Q3  The Government rejected these recommendations. Has there since been any change in policy in this area?


  As the Government explained in its response in April 2003 (Cm 5799), our approach is to enable juries and magistrates to hear the widest range of relevant evidence, but combined with the necessary safeguards to ensure that trials are fair. At the time of the Government response to the Committee's report legislation was before Parliament to reform the law on the admissibility of bad character evidence.

  Part 11 of the 2003 Criminal Justice Act came into force in late 2004, providing a wholly statutory framework for the consideration of bad character evidence and replacing the previous mixture of statutory and common law provisions.
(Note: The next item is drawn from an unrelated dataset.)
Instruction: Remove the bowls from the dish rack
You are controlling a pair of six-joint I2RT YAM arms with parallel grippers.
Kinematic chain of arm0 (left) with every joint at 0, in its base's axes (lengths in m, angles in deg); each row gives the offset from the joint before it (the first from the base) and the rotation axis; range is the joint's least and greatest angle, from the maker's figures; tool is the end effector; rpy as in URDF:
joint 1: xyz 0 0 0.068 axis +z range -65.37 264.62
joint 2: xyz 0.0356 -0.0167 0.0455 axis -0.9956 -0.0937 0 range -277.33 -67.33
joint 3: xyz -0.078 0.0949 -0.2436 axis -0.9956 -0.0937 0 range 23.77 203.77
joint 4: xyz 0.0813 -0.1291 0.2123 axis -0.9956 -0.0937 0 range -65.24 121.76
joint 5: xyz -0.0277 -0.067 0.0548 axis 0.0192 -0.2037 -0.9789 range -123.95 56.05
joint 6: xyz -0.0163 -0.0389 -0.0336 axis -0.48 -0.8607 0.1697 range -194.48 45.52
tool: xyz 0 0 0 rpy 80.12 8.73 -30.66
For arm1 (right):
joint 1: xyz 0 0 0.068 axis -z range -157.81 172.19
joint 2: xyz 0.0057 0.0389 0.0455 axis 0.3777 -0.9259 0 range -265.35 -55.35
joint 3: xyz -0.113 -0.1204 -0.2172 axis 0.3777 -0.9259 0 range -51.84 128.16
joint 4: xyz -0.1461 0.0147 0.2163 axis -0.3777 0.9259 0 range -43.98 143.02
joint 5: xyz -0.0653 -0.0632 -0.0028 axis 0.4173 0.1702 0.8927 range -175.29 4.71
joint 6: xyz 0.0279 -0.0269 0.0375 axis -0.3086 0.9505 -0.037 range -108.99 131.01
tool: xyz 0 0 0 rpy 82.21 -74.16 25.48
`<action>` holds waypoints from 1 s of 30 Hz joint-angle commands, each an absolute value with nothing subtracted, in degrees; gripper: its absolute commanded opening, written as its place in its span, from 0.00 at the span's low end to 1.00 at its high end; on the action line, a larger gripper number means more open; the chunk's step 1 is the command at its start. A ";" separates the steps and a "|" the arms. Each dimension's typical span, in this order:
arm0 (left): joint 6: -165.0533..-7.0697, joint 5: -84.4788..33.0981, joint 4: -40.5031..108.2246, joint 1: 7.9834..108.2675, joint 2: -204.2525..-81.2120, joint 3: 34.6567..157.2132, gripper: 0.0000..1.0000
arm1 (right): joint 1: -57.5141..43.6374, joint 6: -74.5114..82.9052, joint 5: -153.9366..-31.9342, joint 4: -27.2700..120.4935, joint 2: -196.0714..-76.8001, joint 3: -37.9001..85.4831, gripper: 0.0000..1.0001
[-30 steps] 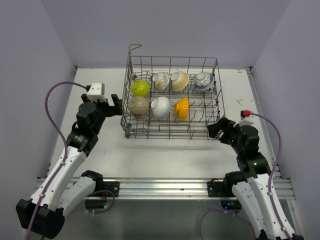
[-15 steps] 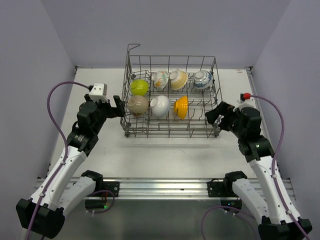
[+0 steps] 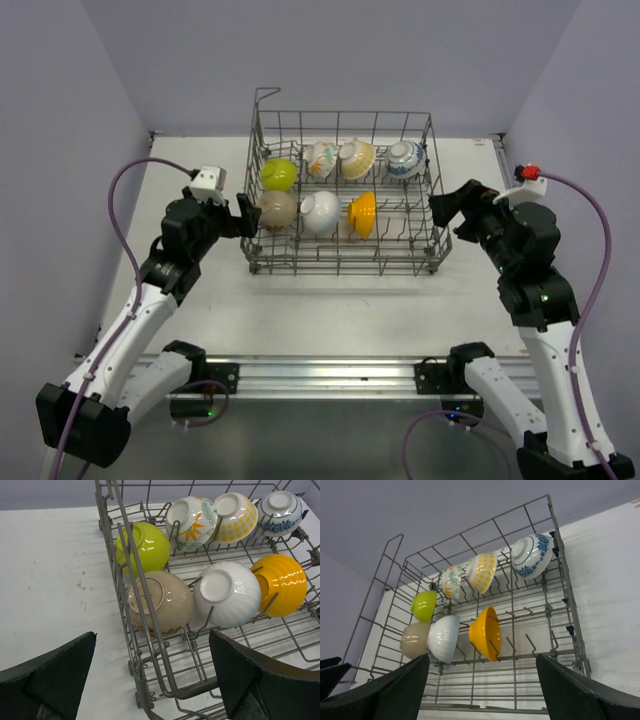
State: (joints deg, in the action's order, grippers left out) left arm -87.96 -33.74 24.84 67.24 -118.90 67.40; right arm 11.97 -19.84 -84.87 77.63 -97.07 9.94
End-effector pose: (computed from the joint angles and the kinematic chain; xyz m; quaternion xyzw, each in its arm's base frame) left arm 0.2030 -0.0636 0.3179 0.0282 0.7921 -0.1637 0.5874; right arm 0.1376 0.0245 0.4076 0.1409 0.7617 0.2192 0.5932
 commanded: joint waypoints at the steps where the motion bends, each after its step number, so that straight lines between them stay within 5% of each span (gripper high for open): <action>1: -88.55 -30.00 27.01 66.87 -119.62 68.94 1.00 | 11.91 -18.52 -87.92 77.57 -102.01 11.87 0.90; 9: -88.37 -27.80 27.54 65.99 -120.23 68.77 1.00 | 11.03 -16.68 -98.29 77.48 -120.89 14.51 0.76; 30: -87.84 -26.75 27.27 64.85 -121.47 68.94 1.00 | 4.09 -19.22 -97.94 62.90 -136.47 11.00 0.75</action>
The legislation makes it easier to admit evidence of a defendant's bad character, while at the same time containing appropriate safeguards to ensure that a defendant's right to a fair trial is upheld. For example, bad character evidence is not automatically admissible and can only be admitted if it meets one of the following criteria:

    — It is relevant to an important matter at issue.
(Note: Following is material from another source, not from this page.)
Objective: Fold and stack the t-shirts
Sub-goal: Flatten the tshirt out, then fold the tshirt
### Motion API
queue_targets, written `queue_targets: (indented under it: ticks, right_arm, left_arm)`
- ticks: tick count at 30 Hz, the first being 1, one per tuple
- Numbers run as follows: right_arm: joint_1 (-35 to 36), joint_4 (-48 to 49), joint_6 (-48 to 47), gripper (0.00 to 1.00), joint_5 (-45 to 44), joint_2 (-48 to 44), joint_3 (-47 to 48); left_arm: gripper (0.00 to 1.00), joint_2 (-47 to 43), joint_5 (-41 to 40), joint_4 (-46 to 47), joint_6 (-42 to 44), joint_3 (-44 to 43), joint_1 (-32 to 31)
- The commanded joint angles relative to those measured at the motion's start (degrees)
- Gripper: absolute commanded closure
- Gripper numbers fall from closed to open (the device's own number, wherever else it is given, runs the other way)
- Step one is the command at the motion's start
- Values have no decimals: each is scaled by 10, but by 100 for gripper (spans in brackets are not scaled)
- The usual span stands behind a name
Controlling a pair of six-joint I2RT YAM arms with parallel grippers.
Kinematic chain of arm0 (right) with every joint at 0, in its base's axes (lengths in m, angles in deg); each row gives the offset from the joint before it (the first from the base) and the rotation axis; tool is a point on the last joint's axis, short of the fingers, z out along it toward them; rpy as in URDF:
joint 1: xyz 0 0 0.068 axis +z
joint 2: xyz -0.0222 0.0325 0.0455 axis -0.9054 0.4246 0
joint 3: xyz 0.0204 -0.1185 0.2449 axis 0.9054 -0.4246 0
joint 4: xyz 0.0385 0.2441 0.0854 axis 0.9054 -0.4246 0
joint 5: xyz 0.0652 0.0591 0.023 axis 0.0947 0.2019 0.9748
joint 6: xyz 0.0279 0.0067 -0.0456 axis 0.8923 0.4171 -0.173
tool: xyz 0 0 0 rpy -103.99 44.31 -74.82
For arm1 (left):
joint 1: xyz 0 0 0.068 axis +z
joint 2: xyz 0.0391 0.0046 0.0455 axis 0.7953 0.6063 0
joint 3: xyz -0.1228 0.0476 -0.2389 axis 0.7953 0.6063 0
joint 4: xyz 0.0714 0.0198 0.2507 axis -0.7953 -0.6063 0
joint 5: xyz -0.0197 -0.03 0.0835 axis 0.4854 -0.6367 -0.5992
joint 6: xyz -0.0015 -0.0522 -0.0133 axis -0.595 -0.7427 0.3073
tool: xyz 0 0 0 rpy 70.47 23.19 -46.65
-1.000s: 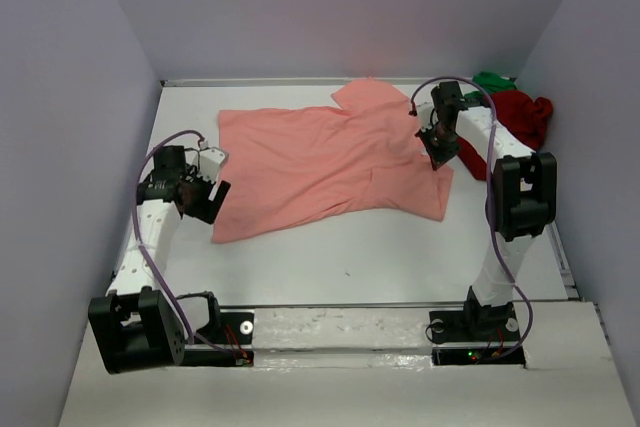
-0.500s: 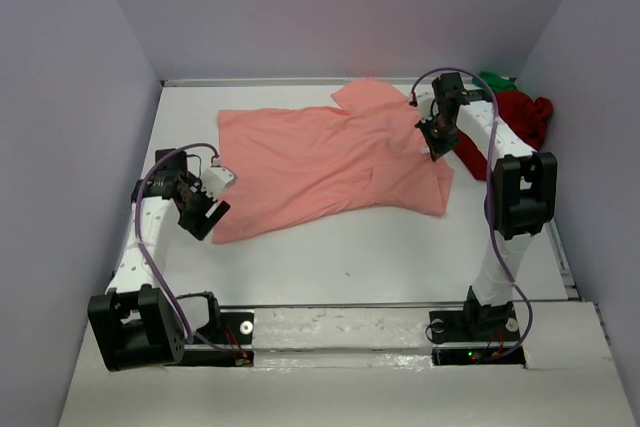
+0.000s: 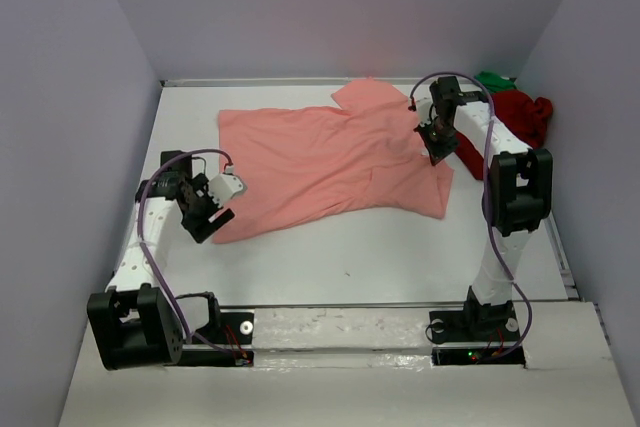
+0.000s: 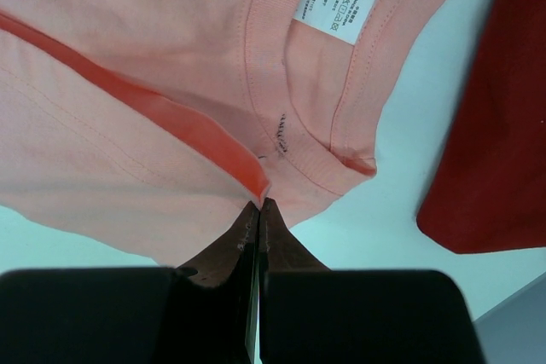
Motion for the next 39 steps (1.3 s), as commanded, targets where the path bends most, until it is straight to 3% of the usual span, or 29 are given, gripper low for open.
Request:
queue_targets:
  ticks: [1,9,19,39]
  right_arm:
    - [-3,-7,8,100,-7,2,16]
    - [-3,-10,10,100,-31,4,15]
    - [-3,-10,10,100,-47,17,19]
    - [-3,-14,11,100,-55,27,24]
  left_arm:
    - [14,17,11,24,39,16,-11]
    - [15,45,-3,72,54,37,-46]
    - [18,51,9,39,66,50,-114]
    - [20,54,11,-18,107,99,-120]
    — It is important explanatory evidence.

    — It has substantial probative value on an important matter at issue in the case.

    — Its admission is agreed between prosecution and defence.

    — Its admission occurs when the defendant has made an attack on another's character.

    — Its admission corrects a false impression given by the defendant.

    — Other reasons such as in the interests of justice.

  Furthermore, under Section 101 of the 2003 Act, the court also has an over-arching obligation to exclude evidence that would have such an adverse affect on the fairness of proceedings that it should be excluded.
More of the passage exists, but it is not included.